3 Helpful Recommendations for Hyperactivity and Attention Disorders
I receive many letters and phone calls from parents and teachers trying to find safe and rational alternatives to giving Ritalin or other drugs for children who are hyperactive and/or exhibit an attention deficit disorder. If it were my child, this is what I would do:
Junk Food
Clean up the child’s diet, eliminating junk foods-especially those containing artificial flavors or colors-and make sure he or she drinks plenty of water, rather than soft drinks. It is important to rid the body of the sugary junk foods not only because of the harm they themselves do and because they squeeze real food out of the diet, but because most of them contain the artificial flavors, colors, and other additives Dr. Ben Feingold warned about. Some very poorly designed and poorly conducted research was done in the late 1970s to try to discredit Dr. Feingold’s work on hyperactivity caused by food additives. Much of this “research” was paid for by the junk food industry, and, as you can imagine, the researchers claimed to have shown that Dr. Feingold was wrong. In fact, Dr. Feingold was right.
Allergies
Determine whether allergies are a cause of the problem. Unfortunately, most allergists have been trained to believe that allergies, especially food allergies, cause only asthma, hay fever, and hives. They do not realize that allergies can also affect the brain. The old skin-scratch tests don’t work for brain allergies, and while certain blood tests may be helpful, the best approach can be undertaken by parents as a do-it-yourself project.
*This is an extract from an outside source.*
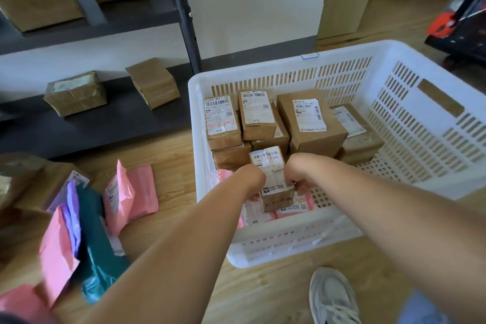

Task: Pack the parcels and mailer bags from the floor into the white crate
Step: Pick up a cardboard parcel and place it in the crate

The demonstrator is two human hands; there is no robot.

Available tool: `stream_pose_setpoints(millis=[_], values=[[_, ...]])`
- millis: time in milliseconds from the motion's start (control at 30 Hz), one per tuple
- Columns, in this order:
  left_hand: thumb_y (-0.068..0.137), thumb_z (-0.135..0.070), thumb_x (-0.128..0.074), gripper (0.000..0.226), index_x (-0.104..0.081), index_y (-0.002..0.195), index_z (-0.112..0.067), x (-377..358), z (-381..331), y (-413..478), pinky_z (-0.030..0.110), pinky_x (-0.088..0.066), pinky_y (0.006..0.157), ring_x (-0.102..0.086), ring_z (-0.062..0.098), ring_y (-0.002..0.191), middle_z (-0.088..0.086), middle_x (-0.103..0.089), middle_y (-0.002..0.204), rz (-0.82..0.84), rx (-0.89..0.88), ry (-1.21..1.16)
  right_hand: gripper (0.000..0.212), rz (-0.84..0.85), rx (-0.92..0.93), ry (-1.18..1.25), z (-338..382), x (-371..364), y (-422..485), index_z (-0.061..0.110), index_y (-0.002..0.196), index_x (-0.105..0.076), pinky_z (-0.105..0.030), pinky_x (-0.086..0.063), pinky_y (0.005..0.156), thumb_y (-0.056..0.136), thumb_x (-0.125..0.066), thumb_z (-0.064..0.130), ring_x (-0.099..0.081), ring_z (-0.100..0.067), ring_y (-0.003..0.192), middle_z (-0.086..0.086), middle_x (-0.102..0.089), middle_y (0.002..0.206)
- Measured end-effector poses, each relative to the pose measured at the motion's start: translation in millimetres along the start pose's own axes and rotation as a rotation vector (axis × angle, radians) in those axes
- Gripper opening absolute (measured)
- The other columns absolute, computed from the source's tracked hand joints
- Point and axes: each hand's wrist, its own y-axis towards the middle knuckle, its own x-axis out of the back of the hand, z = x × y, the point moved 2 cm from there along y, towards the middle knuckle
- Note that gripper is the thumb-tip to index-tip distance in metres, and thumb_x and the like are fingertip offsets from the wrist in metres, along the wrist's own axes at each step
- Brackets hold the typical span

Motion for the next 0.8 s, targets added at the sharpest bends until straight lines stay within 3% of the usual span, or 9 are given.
stream_pose_setpoints(millis=[200, 367, 500, 533, 600, 667, 733, 800], values=[[0.1, -0.01, -0.038, 0.032, -0.055, 0.126, -0.004, -2.3, -2.0, -8.5, 0.039, -0.044, 0.103, -0.053, 0.029, 0.116, 0.015, -0.055, 0.129, -0.047, -0.102, 0.159, 0.035, -0.073, 0.051, -0.086, -1.5, 4.1, 0.0, 0.001, 0.133, -0.051, -0.032, -0.049, 0.099, 0.098, -0.049, 0.007, -0.06, -0.029, 0.115, -0.018, -0.057, 0.129], [0.097, -0.003, -0.036, 0.032, -0.06, 0.118, -0.002, -0.9, -2.0, -15.7, 0.04, -0.046, 0.1, -0.056, 0.033, 0.116, 0.015, -0.061, 0.119, -0.101, -0.161, 0.279, 0.04, -0.079, 0.068, -0.164, -3.8, 6.2, -3.2, 0.002, 0.138, -0.047, -0.039, -0.045, 0.105, 0.098, -0.051, 0.008, -0.053, -0.03, 0.123, -0.016, -0.052, 0.138], [0.096, -0.001, -0.038, 0.032, -0.064, 0.115, -0.001, 1.5, -4.3, -23.1, 0.037, -0.049, 0.093, -0.06, 0.03, 0.11, 0.013, -0.064, 0.115, -0.155, -0.193, 0.304, 0.042, -0.127, 0.098, -0.219, -4.9, 8.2, -14.8, 0.002, 0.142, -0.042, -0.033, -0.043, 0.104, 0.101, -0.047, 0.011, -0.05, -0.029, 0.126, -0.016, -0.048, 0.141], [0.095, -0.001, -0.038, 0.032, -0.063, 0.115, -0.002, 3.0, -5.7, -27.2, 0.038, -0.049, 0.091, -0.061, 0.03, 0.108, 0.013, -0.064, 0.115, -0.183, -0.209, 0.288, 0.04, -0.145, 0.115, -0.223, -4.8, 9.2, -16.8, 0.0, 0.139, -0.045, -0.031, -0.045, 0.098, 0.101, -0.046, 0.011, -0.053, -0.028, 0.121, -0.016, -0.052, 0.134], [0.093, -0.004, -0.04, 0.031, -0.065, 0.11, -0.008, 8.2, -7.3, -33.1, 0.038, -0.052, 0.084, -0.063, 0.028, 0.101, 0.01, -0.066, 0.11, -0.25, -0.254, 0.213, 0.031, -0.174, 0.189, -0.161, -3.4, 11.0, -15.3, 0.0, 0.127, -0.054, -0.03, -0.047, 0.074, 0.098, -0.048, 0.01, -0.056, -0.025, 0.095, -0.012, -0.058, 0.1], [0.09, -0.004, -0.038, 0.033, -0.063, 0.11, -0.012, 13.4, -7.9, -39.5, 0.032, -0.052, 0.072, -0.061, 0.023, 0.09, 0.008, -0.066, 0.106, -0.319, -0.296, 0.137, 0.015, -0.252, 0.233, -0.001, 2.7, 15.4, -16.0, 0.005, 0.107, -0.056, -0.027, -0.039, 0.055, 0.093, -0.05, 0.007, -0.048, -0.021, 0.068, -0.006, -0.047, 0.075], [0.087, -0.002, -0.035, 0.043, -0.059, 0.12, -0.017, 21.1, -8.5, -49.1, 0.03, -0.053, 0.066, -0.061, 0.02, 0.084, 0.006, -0.065, 0.111, -0.365, -0.342, 0.051, 0.01, -0.347, 0.233, 0.118, 12.5, 20.2, -24.3, 0.006, 0.099, -0.057, -0.026, -0.036, 0.053, 0.092, -0.05, 0.004, -0.044, -0.019, 0.06, -0.007, -0.05, 0.074], [0.09, -0.003, -0.034, 0.051, -0.053, 0.133, -0.023, 32.2, -9.9, -62.0, 0.025, -0.051, 0.059, -0.059, 0.016, 0.082, 0.0, -0.062, 0.119, -0.423, -0.385, -0.038, 0.021, -0.366, 0.251, 0.26, 19.7, 20.8, -29.5, 0.002, 0.109, -0.063, -0.029, -0.042, 0.064, 0.092, -0.05, 0.003, -0.051, -0.023, 0.072, -0.012, -0.063, 0.091]])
Excellent books are available to help parents identify and remove from the child’s diet foods to which he or she may be allergic. Related reactions may include hyperactivity, learning disorders, tics, autism, and seizures. I suggest obtaining several of these books and reading them carefully so that you become your own expert. Allergies to milk products are a real possibility, as are allergies to wheat, chicken, eggs, chocolate, and certain other foods.
Megavitamin Therapy
After you’ve done what you can to clear the child’s diet of both junk foods and foods to which the child might be allergic, consider megavitamin therapy as a means of correcting the metabolic problems. A 1979 study in the Journal of Biological Psychiatry compared the effectiveness of Ritalin versus high dosage vitamin B6 for a group of hyperactive boys who had already demonstrated a positive response to Ritalin. This was a double-blind, placebo-controlled study of the sort favored by the medical establishment. The results showed vitamin B6 to be somewhat better than Ritalin in controlling hyperactivity. B6 is certainly safer, as well as cheaper. Although the study was published fifteen years ago in a mainstream psychiatric journal, no one has taken the trouble to repeat it.
Dr. Rimland passed away in 2006; he is greatly missed.